[Sinan Tartanoğlu’nun Cumhuriyet Gazetesi’nde yayınlanan haberini paylaşıyoruz.]
Cumhurbaşkanı Tayyip Erdoğan’ın Fatih Portakal’ı “bilmezsen haddini, millet patlatır enseni” sözleriyle; Müjdat Gezen ve Metin Akpınar’ı da “Kalkacaksın sen bu ülkenin Cumhurbaşkanını ipte sallandıracaksın, şimdi git yargıda bedelini öde” açıklamasıyla hedef göstermesinin ardından RTÜK harekete geçti.
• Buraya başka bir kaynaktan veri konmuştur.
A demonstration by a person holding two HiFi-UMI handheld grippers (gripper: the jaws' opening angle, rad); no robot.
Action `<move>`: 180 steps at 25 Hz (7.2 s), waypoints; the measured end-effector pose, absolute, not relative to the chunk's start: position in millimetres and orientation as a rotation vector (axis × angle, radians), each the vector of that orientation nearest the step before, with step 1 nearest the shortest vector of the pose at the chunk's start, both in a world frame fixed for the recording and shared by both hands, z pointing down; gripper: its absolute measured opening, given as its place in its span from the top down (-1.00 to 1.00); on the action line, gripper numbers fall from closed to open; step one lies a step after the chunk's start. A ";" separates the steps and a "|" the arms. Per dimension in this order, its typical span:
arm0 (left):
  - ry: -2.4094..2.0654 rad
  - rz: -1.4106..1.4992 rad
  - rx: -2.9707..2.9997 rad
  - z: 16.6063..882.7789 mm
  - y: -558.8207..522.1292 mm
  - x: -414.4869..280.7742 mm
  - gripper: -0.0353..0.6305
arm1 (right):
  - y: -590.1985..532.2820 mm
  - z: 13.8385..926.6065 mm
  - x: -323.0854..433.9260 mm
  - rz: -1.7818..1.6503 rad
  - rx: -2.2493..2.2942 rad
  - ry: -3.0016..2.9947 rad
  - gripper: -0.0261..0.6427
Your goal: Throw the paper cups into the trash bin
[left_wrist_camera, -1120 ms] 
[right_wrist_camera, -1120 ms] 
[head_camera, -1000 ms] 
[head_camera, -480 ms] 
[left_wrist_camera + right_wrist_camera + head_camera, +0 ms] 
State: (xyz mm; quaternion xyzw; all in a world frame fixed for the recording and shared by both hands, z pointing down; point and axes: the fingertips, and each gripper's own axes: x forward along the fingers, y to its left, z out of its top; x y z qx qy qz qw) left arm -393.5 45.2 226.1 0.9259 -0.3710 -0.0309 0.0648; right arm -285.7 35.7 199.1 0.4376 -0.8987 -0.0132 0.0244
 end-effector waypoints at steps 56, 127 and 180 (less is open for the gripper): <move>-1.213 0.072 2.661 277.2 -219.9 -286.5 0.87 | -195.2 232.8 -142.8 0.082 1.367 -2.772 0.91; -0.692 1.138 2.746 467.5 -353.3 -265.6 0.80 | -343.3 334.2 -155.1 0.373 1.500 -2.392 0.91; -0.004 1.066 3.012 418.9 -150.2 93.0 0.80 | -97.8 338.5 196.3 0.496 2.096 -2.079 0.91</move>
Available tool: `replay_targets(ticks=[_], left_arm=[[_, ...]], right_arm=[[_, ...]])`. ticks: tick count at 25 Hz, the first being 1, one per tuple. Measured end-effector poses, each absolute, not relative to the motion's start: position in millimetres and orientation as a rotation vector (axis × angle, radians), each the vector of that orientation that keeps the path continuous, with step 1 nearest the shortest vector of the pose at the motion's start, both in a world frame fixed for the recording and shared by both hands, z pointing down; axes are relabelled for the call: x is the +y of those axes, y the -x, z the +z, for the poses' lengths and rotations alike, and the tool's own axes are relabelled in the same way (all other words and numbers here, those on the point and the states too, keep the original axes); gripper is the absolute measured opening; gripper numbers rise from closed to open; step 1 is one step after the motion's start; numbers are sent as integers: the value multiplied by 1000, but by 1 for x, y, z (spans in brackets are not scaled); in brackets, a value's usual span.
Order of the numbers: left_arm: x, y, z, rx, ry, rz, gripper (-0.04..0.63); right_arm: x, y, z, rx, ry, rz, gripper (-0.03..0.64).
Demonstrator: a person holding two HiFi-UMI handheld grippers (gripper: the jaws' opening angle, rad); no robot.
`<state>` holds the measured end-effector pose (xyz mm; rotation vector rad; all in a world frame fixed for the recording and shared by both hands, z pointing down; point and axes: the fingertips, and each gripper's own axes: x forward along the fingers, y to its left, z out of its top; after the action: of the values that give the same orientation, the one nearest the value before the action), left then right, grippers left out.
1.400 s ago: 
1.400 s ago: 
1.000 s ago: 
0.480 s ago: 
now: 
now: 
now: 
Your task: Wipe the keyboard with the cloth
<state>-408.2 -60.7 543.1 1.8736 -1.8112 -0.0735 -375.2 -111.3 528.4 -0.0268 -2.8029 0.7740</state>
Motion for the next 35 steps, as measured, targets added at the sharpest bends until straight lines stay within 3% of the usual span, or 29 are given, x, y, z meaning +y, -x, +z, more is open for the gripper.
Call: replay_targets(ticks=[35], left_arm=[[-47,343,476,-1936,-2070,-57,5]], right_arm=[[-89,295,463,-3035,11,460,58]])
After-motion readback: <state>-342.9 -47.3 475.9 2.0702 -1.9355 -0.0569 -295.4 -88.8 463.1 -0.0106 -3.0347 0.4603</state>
Halk TV ve Fox TV için “Toplumu kin ve düşmanlığa tahrik etmek, toplumda nefret duyguları oluşturmak” gerekçeleriyle ceza kesildi. Halk TV’ye “eleştiri sınırlarını aşmak”, Fox TV’ye de “tarafsızlık ilkesini esas almamak” gerekçesiyle ayrıca cezalar verildi. Böylece Fox TV’ye 1 milyon TL’ye yakın ceza kesilmiş oldu. Fox Ana Haber de 3 gün hiç yayınlanmayacak. Halk TV’ye ise yaklaşık 80 bin TL para cezası verildi. Halk Arenası programının ise 5 kez yayımlanması yasaklandı.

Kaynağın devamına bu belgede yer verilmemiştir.